Men with chronic myeloproliferative neoplasms (MPNs) are more likely than women to have disease characterized by high-risk, non-MPN-related somatic mutations, according to findings of a study published in Blood Advances.
Although sex has been independently associated with prognosis in patients with chronic Philadelphia chromosome-negative MPNs, including polycythemia vera (PV), essential thrombocythemia (ET), and primary myelofibrosis (PMF), with men having worse clinical outcomes compared with women, factors underlying this relationship are not well understood.
This prospective, observational cohort study included 815 patients with MPN who were referred to the Johns Hopkins Center for chronic MPNs between May 2005 and September 2019. The median time from initial diagnosis was 5 years with a median follow-up of 8 years.
The patients enrolled in this study were more likely to be male (469 women and 346 men), with women more likely to present with ET (53.7% vs 37.3%; P <.001) and men more likely to have PMF upon disease presentation (11.5% vs 26.3%; P <.001). This difference was also observed in the subgroup of patients with disease characterized by theJAK2 V617F mutation, with ET and PMF at presentation in respectively 44.9% and 8.2% of women and 38.1% and 24% of men (P <.001 for both comparisons across sexes).
Furthermore, multivariable analyses of the overall cohort adjusted for potential confounding factors, such as age and type of MPN at diagnosis, MPN-specific mutation, and treatment with hydroxyurea, male sex was independently associated with worse overall survival (OS) in the overall cohort compared with female sex (hazard ratio [HR], 1.63; 95% CI, 1.22-2.17; P <.001). Similarly, male sex was also independently associated with shorter OS in subgroups with JAK2 V617F mutation-positive (P <.001) and JAK2 V617F mutation-negative disease (P =,011).
In addition, an independent association was observed between male sex and more aggressive disease, with men having a higher likelihood of progression to secondary myelofibrosis (HR, 1.55; 95% CI, 1.1-2.18; P = .013) and transformation to acute myeloid leukemia (HR, 3.67; 95% CI, 1.95-6.99; P >.001) compared with women.

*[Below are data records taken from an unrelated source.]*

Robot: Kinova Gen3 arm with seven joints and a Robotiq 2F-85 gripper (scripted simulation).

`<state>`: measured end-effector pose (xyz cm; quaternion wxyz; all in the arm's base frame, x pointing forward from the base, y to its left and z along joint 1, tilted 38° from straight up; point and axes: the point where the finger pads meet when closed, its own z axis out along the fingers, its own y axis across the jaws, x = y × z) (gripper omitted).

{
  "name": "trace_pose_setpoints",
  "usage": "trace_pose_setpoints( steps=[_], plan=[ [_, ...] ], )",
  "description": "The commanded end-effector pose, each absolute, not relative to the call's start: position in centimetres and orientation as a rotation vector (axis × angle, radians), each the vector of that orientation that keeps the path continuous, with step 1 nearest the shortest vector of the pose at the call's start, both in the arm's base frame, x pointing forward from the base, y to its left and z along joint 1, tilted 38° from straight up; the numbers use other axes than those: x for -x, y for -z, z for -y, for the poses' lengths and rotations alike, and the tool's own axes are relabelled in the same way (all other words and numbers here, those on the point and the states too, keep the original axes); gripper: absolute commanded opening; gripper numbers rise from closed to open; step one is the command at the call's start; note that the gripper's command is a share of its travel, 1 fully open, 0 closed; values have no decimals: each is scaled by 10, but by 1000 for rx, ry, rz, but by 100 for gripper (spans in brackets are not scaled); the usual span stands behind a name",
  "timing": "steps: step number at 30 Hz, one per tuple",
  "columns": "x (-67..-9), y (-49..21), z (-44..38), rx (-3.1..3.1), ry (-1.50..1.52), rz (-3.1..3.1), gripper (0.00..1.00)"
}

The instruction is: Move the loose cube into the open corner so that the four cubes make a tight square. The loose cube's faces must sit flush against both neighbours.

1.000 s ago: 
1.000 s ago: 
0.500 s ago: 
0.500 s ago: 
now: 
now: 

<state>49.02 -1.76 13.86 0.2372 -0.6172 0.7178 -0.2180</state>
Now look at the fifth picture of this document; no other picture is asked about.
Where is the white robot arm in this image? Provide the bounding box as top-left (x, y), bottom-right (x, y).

A key study finding was that although men presented with more aggressive MPN and had worse OS compared with women, these differences were not significantly associated with neutrophil variant allele frequency (VAF) of JAK2 V617F or the change in neutrophil VAF of JAK2 V617F per year. In contrast, JAK2 V617F VAF (P =.024) and change in VAF per year (P =.040) were significantly associated with OS in women with MPN.
The study authors commented that this result “suggests that disease progression is more dependent on JAK2 mutation VAF in women, likely due to the fact that women with the JAK2 mutation commonly present with ET and PV, phenotypes in which increases in allele burden are associated with phenotype evolution.

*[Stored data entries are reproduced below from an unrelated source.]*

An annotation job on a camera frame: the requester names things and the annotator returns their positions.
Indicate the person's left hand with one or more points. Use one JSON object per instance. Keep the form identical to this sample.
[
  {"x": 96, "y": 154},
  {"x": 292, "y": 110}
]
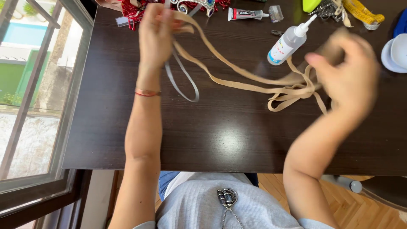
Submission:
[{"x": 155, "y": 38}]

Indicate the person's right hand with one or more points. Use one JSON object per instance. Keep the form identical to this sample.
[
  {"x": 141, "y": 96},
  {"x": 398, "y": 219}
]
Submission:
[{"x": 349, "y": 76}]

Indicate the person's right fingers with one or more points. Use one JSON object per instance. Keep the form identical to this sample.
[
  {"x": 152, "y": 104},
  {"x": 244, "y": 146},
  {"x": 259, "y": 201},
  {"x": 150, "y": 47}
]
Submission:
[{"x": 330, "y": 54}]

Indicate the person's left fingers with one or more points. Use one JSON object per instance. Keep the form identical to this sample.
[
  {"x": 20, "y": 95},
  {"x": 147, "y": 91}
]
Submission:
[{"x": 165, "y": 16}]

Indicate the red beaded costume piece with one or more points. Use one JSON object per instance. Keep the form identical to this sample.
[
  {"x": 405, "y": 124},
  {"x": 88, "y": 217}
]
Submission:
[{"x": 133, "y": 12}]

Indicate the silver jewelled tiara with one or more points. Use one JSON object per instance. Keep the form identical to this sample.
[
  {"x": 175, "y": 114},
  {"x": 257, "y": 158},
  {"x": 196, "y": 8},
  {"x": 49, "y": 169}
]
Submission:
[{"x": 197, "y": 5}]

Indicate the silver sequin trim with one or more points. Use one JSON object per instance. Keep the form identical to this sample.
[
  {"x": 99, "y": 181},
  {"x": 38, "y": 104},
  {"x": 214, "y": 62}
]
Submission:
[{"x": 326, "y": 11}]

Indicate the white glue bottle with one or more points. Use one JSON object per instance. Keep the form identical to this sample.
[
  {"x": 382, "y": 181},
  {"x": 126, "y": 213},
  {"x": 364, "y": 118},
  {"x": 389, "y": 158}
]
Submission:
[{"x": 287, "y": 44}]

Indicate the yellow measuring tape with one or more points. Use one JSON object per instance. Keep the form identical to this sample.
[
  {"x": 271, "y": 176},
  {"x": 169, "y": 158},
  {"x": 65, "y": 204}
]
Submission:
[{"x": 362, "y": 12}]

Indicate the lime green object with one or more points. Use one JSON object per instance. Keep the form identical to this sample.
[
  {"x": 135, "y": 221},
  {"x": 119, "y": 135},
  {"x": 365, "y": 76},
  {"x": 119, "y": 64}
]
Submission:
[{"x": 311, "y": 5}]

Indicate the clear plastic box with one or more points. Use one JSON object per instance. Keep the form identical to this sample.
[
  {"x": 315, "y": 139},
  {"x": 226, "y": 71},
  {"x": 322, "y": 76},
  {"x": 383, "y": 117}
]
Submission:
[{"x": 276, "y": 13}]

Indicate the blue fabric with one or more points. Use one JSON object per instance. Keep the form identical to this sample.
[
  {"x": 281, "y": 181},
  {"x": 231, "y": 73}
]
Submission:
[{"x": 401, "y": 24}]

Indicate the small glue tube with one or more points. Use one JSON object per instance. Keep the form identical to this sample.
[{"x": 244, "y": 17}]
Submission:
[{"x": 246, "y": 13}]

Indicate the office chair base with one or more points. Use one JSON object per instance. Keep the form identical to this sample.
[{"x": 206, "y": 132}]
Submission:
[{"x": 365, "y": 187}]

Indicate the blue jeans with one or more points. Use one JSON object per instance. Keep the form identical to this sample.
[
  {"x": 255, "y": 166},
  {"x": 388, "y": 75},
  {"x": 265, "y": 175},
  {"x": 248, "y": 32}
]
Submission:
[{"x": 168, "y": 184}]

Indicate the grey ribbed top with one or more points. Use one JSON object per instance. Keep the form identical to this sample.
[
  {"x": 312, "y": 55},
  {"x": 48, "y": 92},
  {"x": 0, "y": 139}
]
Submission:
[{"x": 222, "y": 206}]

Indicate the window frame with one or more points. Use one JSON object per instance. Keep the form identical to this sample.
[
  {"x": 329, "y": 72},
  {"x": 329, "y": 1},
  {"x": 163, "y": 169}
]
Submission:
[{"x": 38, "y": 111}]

“On the contrary and consistent with our results that disease progression and survival seem to be less dependent on the JAK2 mutation in men, men in the general population with a JAK2 V617F mutation have a higher risk of hematologic malignancies, cancer, and worse survival compared with women.”
Furthermore, in the cohort of 227 patients with MPN characterized by next-generation sequencing, men were found to have a significantly higher somatic mutational burden with respect to high-risk, non-MPN-related genes, excluding JAK2, CALR, and MPL, such as KRAS, NRAS, EZH2, CBL, ASXL1, EZH2, SRSF2, and U2AF1, when compared with women (P =.012), and this finding was independent of age, specific type of MPN, and the presence of MPN-related mutations.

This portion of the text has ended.